About this task:
Look through the entries below and count every line in which "dark" appears; reply with the number only.

Supplied records:
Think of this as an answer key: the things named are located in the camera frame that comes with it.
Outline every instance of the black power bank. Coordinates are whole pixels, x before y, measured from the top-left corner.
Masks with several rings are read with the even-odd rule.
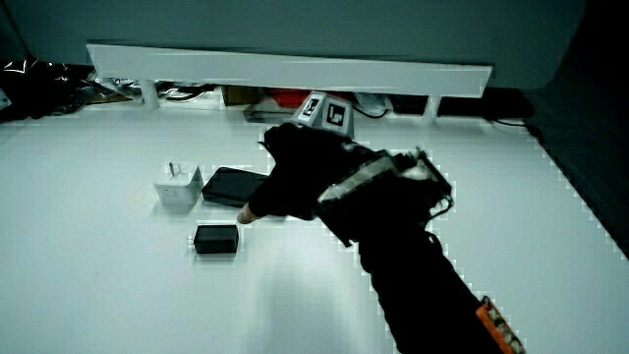
[[[244,207],[267,178],[260,173],[220,167],[203,187],[203,199],[229,207]]]
[[[236,253],[238,239],[236,225],[199,225],[195,249],[198,254]]]

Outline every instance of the black cable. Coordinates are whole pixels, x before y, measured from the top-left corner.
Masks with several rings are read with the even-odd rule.
[[[538,142],[540,142],[540,145],[543,144],[543,134],[542,134],[542,130],[540,130],[540,128],[531,125],[531,124],[514,124],[514,123],[507,123],[507,122],[503,122],[497,118],[486,118],[486,120],[488,120],[489,122],[495,122],[495,123],[499,123],[502,125],[506,125],[506,126],[510,126],[510,127],[522,127],[522,128],[526,128],[529,131],[529,134],[531,134],[532,136],[534,136]]]
[[[384,112],[382,112],[382,114],[377,115],[377,116],[374,116],[374,115],[370,115],[370,114],[367,114],[367,113],[363,112],[363,111],[362,111],[362,110],[360,110],[360,109],[359,109],[356,105],[353,105],[353,108],[354,108],[354,109],[356,109],[356,110],[357,110],[359,113],[361,113],[362,115],[364,115],[364,116],[366,116],[366,117],[368,117],[368,118],[373,118],[373,119],[382,118],[382,117],[384,117],[384,115],[385,115],[386,113],[388,113],[388,112],[389,112],[389,110],[388,110],[388,109],[385,109],[385,110],[384,110]]]
[[[503,121],[501,121],[499,119],[493,119],[491,121],[492,122],[496,122],[496,123],[500,123],[500,124],[504,124],[504,125],[508,125],[508,126],[511,126],[511,127],[526,127],[527,126],[526,124],[507,123],[507,122],[503,122]]]

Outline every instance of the red object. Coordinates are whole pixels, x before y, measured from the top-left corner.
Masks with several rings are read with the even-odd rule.
[[[265,91],[277,105],[284,108],[299,108],[312,92],[309,89],[295,88],[266,88]],[[354,94],[351,92],[327,91],[326,93],[354,101]]]

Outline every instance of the black glove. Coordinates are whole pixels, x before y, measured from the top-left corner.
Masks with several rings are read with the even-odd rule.
[[[372,275],[401,353],[499,353],[476,318],[480,301],[424,229],[430,208],[443,198],[436,182],[383,173],[338,201],[320,204],[330,185],[383,151],[289,123],[268,130],[261,144],[276,164],[239,212],[240,222],[268,214],[319,216],[347,247],[358,242],[361,265]]]

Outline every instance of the white tabletop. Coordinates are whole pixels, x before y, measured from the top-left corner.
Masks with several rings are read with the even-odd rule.
[[[267,128],[238,110],[133,105],[0,125],[0,352],[395,352],[355,248],[319,220],[239,225],[235,258],[202,257],[197,225],[237,210],[159,203],[169,160],[204,181],[270,172]],[[525,130],[357,117],[356,141],[429,153],[455,201],[429,230],[530,353],[629,347],[627,260]]]

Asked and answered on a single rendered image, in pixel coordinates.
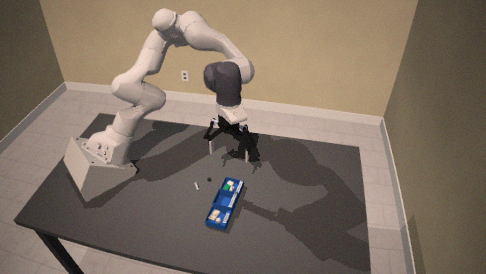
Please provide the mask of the cream domino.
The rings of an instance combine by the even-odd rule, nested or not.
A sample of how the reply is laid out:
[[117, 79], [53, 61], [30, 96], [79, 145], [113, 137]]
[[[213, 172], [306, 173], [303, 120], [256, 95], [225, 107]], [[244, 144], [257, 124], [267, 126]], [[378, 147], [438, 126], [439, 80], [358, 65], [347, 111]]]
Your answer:
[[214, 209], [214, 211], [212, 212], [212, 214], [209, 216], [209, 219], [210, 220], [215, 220], [217, 218], [217, 216], [219, 215], [220, 211]]

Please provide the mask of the blue rack of three labelled bins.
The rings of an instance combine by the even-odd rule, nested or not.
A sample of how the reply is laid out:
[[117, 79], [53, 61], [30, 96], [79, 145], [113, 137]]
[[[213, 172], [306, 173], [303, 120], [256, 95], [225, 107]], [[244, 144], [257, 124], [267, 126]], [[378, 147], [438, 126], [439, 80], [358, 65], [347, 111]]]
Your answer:
[[[224, 190], [222, 189], [229, 181], [234, 183], [234, 192]], [[232, 213], [234, 211], [234, 208], [236, 206], [236, 203], [239, 199], [239, 196], [241, 194], [241, 191], [244, 186], [244, 181], [242, 180], [237, 180], [233, 178], [226, 177], [221, 188], [219, 188], [213, 202], [212, 202], [212, 207], [207, 215], [207, 218], [205, 220], [205, 225], [210, 226], [213, 228], [217, 228], [220, 230], [226, 230], [227, 225], [229, 223], [229, 220], [232, 216]], [[238, 193], [236, 193], [238, 192]], [[232, 199], [231, 199], [232, 198]], [[231, 201], [230, 201], [231, 200]], [[229, 206], [228, 206], [229, 205]], [[214, 209], [220, 211], [219, 215], [217, 218], [220, 218], [221, 222], [216, 223], [215, 220], [210, 220], [209, 216], [212, 214]], [[227, 212], [227, 213], [226, 213]], [[225, 217], [224, 217], [225, 216]], [[223, 220], [224, 218], [224, 220]], [[223, 221], [223, 222], [222, 222]]]

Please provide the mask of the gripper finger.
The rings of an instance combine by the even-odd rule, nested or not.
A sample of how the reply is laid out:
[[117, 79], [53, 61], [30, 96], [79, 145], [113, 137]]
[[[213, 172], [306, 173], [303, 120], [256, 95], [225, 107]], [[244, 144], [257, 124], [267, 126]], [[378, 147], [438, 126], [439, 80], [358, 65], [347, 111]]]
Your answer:
[[207, 130], [206, 134], [205, 134], [205, 135], [204, 135], [204, 137], [203, 137], [204, 139], [208, 139], [208, 142], [209, 142], [209, 147], [210, 147], [210, 154], [212, 154], [212, 153], [213, 153], [213, 151], [214, 151], [214, 138], [215, 138], [217, 135], [219, 135], [220, 133], [222, 133], [222, 132], [223, 132], [223, 131], [226, 129], [226, 127], [224, 126], [224, 127], [222, 127], [221, 129], [220, 129], [220, 128], [219, 128], [219, 129], [217, 129], [217, 130], [216, 130], [216, 131], [215, 131], [213, 134], [209, 135], [209, 133], [211, 132], [212, 128], [213, 128], [214, 126], [216, 126], [216, 124], [217, 124], [217, 123], [218, 123], [218, 121], [217, 121], [215, 118], [213, 118], [213, 119], [211, 120], [211, 122], [210, 122], [210, 127], [209, 127], [209, 129]]
[[[241, 131], [243, 132], [243, 134], [241, 133]], [[235, 136], [238, 138], [238, 140], [244, 145], [244, 147], [246, 148], [246, 157], [245, 157], [245, 162], [248, 162], [249, 160], [249, 154], [250, 154], [250, 150], [251, 149], [254, 149], [255, 147], [255, 142], [248, 130], [248, 125], [245, 124], [244, 126], [242, 125], [239, 125], [239, 130], [237, 131], [237, 133], [232, 129], [230, 128], [229, 131]], [[244, 137], [245, 136], [245, 137]], [[249, 150], [249, 151], [248, 151]], [[247, 158], [248, 156], [248, 158]]]

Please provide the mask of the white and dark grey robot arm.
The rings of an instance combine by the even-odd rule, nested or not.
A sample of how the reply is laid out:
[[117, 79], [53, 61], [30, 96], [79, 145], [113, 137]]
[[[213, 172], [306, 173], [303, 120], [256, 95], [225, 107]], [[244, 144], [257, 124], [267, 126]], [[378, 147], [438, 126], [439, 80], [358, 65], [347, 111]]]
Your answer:
[[115, 77], [111, 84], [114, 96], [134, 105], [118, 111], [112, 125], [81, 144], [82, 149], [106, 164], [124, 165], [139, 123], [146, 115], [164, 106], [165, 92], [143, 82], [143, 79], [160, 71], [167, 49], [174, 43], [176, 48], [189, 45], [199, 51], [216, 51], [223, 53], [227, 59], [234, 58], [220, 61], [222, 64], [208, 64], [203, 72], [204, 83], [217, 94], [218, 115], [231, 125], [247, 120], [241, 103], [241, 84], [249, 83], [254, 77], [252, 62], [224, 34], [211, 28], [196, 11], [179, 15], [163, 8], [155, 13], [152, 25], [156, 30], [146, 39], [135, 65]]

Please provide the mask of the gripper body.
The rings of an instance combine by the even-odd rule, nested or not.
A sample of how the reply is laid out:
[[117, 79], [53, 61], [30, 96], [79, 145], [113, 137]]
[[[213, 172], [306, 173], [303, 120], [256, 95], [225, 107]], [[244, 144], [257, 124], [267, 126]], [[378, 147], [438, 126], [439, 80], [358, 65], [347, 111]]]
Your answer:
[[[222, 124], [220, 124], [220, 123]], [[222, 116], [218, 115], [218, 123], [217, 125], [219, 126], [219, 128], [221, 129], [222, 127], [226, 127], [226, 129], [223, 131], [225, 134], [230, 134], [232, 135], [232, 133], [229, 131], [230, 128], [232, 128], [235, 132], [237, 132], [239, 130], [239, 123], [237, 124], [233, 124], [231, 125], [226, 119], [224, 119]]]

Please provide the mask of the green and white eraser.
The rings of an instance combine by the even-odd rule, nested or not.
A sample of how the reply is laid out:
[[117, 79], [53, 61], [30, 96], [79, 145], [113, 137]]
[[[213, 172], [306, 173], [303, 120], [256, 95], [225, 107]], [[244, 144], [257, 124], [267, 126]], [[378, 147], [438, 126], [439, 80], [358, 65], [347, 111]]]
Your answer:
[[222, 189], [229, 191], [230, 187], [233, 186], [233, 185], [234, 185], [234, 183], [229, 181]]

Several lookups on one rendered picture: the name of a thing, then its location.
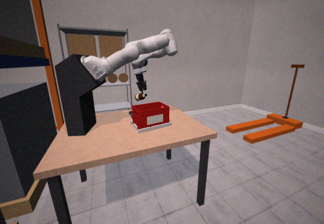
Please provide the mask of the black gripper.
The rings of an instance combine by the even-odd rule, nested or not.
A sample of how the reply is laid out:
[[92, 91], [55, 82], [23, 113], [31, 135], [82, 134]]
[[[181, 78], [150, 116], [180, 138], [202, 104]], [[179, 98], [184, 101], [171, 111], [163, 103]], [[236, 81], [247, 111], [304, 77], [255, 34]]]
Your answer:
[[139, 90], [142, 92], [143, 97], [145, 97], [145, 94], [147, 94], [146, 93], [147, 87], [146, 87], [146, 81], [144, 81], [143, 79], [143, 74], [142, 73], [136, 74], [136, 78], [137, 78], [136, 84], [138, 85]]

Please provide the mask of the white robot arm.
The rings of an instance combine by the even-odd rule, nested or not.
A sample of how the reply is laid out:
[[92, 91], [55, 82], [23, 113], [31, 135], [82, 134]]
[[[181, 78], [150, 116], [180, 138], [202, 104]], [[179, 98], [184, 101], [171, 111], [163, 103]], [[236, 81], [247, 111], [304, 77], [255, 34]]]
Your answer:
[[108, 58], [97, 58], [95, 56], [82, 56], [81, 63], [100, 81], [115, 72], [120, 67], [132, 63], [134, 74], [144, 73], [149, 58], [162, 58], [165, 55], [174, 56], [177, 54], [177, 43], [169, 29], [163, 30], [160, 34], [146, 39], [128, 42], [125, 48], [110, 55]]

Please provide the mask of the brown glass bottle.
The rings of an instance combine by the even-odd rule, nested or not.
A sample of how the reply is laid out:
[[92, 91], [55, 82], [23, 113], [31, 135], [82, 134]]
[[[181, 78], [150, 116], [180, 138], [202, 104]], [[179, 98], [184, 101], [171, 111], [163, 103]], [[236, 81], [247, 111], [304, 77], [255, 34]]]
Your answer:
[[137, 100], [137, 101], [143, 100], [144, 98], [145, 97], [143, 97], [142, 93], [135, 95], [135, 100]]

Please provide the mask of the dark red crate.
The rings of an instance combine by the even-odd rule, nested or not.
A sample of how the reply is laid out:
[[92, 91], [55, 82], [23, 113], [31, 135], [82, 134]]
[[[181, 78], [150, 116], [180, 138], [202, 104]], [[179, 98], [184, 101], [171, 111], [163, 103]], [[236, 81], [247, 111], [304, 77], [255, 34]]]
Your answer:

Task result:
2